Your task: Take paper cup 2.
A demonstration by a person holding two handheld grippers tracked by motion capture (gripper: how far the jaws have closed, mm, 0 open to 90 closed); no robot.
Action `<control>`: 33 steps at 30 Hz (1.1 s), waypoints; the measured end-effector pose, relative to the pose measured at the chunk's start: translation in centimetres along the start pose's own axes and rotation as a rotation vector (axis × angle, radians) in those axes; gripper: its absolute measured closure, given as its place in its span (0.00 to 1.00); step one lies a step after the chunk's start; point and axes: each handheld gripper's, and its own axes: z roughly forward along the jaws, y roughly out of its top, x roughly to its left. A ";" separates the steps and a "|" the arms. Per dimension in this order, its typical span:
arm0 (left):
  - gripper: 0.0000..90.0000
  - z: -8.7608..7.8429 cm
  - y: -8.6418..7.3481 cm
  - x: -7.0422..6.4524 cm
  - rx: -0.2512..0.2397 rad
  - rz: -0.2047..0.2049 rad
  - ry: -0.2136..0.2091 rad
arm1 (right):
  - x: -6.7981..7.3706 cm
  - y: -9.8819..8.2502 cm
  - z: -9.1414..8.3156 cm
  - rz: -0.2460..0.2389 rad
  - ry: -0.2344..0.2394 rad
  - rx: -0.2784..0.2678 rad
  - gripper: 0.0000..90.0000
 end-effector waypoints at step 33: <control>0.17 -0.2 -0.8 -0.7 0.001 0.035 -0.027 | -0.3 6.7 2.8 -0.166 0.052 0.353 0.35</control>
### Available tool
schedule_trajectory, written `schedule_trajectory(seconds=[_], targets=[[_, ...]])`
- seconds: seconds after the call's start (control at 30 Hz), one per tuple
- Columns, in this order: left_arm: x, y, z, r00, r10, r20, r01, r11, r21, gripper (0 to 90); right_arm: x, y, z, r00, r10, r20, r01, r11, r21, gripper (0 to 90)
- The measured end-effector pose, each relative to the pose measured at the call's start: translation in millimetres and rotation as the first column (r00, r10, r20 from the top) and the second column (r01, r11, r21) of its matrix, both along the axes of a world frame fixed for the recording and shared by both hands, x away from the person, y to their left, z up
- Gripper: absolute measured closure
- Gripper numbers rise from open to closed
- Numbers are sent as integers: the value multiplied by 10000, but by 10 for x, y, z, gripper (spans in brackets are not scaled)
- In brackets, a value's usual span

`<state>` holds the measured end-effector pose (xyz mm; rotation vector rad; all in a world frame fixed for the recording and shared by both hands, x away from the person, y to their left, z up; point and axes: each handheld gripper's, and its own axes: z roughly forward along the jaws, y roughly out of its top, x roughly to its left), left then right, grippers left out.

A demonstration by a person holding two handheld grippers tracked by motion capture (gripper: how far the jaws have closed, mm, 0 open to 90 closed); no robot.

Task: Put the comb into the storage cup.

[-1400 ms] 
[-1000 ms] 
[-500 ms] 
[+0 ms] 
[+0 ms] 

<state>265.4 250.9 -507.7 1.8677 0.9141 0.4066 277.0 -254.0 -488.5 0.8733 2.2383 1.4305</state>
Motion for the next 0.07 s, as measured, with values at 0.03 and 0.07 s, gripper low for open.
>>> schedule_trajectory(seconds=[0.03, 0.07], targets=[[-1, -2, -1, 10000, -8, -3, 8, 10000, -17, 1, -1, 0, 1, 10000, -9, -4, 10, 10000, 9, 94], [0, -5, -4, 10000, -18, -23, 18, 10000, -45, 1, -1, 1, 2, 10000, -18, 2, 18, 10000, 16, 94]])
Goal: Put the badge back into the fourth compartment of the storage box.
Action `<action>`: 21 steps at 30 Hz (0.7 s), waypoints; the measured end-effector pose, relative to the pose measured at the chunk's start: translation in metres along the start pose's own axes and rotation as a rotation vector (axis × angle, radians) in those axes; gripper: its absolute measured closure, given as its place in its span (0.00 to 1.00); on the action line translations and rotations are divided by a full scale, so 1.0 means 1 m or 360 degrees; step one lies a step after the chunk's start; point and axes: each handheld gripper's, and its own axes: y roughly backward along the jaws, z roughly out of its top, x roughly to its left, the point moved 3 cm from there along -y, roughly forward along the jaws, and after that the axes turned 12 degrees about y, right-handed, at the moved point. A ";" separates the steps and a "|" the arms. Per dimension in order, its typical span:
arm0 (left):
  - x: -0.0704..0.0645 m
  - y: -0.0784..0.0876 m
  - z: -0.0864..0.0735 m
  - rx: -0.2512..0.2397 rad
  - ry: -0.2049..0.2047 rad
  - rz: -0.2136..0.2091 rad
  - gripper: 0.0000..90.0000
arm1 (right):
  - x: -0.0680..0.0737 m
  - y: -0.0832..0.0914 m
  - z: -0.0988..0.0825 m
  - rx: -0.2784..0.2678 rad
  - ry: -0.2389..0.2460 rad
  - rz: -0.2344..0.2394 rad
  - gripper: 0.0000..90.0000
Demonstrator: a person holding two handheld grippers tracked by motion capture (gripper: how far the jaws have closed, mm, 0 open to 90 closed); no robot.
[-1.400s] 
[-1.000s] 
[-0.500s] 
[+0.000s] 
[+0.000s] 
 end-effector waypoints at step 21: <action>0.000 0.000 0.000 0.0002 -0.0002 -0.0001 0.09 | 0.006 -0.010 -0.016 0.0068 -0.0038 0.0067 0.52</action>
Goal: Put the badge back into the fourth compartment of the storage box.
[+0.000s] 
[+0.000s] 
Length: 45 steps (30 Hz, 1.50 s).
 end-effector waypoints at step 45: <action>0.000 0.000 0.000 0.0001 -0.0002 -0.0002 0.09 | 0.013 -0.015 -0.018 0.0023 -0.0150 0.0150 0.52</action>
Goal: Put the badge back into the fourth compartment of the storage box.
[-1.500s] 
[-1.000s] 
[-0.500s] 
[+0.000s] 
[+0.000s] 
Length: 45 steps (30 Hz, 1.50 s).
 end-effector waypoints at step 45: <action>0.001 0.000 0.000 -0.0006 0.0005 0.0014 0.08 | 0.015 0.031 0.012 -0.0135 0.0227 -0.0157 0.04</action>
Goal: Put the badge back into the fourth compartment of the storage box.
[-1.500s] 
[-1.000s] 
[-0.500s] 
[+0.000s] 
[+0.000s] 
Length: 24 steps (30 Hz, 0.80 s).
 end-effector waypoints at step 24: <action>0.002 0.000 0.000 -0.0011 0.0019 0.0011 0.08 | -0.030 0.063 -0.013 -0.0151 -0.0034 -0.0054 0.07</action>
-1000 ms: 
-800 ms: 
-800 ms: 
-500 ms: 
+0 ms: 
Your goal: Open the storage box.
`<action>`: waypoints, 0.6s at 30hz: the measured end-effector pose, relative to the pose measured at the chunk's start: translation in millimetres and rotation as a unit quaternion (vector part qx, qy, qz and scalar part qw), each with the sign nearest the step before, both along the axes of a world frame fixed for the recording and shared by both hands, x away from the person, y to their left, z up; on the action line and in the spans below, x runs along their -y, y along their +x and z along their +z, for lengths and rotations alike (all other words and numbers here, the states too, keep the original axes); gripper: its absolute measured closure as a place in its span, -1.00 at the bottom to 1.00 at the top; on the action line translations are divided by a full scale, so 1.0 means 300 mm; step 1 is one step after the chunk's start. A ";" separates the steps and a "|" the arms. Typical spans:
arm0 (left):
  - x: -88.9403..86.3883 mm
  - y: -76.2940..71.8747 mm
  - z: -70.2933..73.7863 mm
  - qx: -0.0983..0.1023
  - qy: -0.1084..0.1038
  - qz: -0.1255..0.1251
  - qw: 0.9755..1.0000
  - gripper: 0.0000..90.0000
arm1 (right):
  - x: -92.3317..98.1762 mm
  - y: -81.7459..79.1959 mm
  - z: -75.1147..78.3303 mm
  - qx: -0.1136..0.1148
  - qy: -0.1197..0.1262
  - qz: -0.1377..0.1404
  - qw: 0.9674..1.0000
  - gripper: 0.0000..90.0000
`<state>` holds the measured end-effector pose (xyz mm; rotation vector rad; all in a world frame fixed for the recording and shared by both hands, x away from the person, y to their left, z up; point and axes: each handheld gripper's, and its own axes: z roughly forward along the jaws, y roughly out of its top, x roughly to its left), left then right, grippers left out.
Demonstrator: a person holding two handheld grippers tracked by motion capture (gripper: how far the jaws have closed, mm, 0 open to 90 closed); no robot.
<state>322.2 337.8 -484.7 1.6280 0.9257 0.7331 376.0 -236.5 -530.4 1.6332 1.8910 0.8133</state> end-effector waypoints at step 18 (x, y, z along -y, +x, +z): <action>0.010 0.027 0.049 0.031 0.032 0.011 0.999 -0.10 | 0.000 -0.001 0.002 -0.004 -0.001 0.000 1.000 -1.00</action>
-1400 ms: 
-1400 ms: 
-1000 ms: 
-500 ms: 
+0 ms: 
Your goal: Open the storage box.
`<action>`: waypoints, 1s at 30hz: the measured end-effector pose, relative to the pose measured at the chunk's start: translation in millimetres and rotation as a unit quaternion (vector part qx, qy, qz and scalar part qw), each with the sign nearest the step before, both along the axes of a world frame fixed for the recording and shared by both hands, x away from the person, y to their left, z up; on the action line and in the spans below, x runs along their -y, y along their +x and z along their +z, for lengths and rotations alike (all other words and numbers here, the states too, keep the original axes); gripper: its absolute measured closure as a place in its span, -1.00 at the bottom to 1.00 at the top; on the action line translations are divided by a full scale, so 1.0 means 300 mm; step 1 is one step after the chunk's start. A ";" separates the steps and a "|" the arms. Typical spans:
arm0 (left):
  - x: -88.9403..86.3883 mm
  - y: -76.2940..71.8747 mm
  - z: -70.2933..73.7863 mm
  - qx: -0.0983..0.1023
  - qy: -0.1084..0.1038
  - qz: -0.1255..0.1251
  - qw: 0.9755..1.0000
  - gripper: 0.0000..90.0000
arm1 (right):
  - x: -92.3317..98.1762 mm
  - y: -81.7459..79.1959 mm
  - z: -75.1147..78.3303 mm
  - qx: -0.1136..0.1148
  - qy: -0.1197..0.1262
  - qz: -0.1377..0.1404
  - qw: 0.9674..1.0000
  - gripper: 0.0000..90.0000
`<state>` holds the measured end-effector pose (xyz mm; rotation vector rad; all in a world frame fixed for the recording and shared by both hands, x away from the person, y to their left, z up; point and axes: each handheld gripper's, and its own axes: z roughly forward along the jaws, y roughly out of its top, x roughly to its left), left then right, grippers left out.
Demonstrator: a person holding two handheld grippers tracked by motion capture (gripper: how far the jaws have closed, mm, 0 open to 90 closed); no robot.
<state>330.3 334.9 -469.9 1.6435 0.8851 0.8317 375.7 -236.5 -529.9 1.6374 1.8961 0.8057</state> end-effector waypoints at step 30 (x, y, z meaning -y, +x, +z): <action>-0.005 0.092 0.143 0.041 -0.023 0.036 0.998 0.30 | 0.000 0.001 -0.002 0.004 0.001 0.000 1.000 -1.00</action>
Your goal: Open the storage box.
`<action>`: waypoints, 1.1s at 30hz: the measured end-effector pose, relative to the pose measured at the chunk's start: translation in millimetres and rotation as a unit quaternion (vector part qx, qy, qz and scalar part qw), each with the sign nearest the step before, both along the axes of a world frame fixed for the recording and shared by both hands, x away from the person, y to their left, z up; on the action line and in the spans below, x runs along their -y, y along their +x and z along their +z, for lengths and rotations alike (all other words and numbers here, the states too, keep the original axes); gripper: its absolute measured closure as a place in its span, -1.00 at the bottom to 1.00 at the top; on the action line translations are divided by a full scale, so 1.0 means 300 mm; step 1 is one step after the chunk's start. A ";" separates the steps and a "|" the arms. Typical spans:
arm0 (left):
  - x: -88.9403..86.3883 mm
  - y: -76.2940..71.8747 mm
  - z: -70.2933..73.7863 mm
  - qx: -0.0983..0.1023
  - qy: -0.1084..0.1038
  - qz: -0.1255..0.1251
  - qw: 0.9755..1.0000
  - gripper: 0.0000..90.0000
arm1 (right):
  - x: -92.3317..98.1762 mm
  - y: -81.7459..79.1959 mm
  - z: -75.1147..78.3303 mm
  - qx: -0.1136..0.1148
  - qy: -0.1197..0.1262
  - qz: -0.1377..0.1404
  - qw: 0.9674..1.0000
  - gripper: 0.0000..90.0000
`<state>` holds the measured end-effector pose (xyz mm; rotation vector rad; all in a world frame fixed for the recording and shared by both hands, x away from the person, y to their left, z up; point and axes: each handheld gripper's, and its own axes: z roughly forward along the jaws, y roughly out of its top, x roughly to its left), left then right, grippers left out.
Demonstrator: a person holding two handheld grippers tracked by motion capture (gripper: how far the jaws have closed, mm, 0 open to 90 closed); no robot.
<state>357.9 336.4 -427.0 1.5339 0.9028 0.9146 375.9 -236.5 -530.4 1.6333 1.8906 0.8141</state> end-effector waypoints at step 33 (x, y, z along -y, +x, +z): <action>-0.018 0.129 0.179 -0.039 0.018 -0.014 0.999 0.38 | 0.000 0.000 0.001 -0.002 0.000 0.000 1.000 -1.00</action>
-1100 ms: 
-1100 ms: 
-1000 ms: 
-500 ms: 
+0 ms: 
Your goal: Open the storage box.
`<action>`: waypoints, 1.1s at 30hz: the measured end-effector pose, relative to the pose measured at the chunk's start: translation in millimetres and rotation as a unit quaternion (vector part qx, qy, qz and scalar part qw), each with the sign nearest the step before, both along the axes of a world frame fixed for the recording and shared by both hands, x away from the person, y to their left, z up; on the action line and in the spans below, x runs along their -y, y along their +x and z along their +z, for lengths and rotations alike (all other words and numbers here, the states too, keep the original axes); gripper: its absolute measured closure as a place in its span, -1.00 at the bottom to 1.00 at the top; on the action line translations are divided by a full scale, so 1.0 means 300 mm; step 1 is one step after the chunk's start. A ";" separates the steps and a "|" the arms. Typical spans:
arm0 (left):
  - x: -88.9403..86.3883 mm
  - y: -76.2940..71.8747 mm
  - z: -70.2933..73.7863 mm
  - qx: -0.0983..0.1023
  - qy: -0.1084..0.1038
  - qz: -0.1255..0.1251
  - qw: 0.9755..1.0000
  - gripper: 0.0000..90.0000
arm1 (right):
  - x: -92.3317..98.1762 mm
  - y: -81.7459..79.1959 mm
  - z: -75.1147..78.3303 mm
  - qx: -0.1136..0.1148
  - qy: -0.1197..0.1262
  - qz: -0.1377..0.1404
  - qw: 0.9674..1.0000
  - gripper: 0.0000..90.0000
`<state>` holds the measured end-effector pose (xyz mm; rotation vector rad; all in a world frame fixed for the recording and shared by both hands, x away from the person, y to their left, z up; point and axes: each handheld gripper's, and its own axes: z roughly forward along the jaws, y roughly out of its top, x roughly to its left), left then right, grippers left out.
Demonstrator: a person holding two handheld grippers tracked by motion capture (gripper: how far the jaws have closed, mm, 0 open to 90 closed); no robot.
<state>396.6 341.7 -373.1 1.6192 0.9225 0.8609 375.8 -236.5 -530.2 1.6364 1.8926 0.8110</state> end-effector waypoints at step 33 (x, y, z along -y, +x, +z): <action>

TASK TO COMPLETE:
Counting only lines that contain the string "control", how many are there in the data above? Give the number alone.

OUTPUT FOR THIS EXERCISE:
3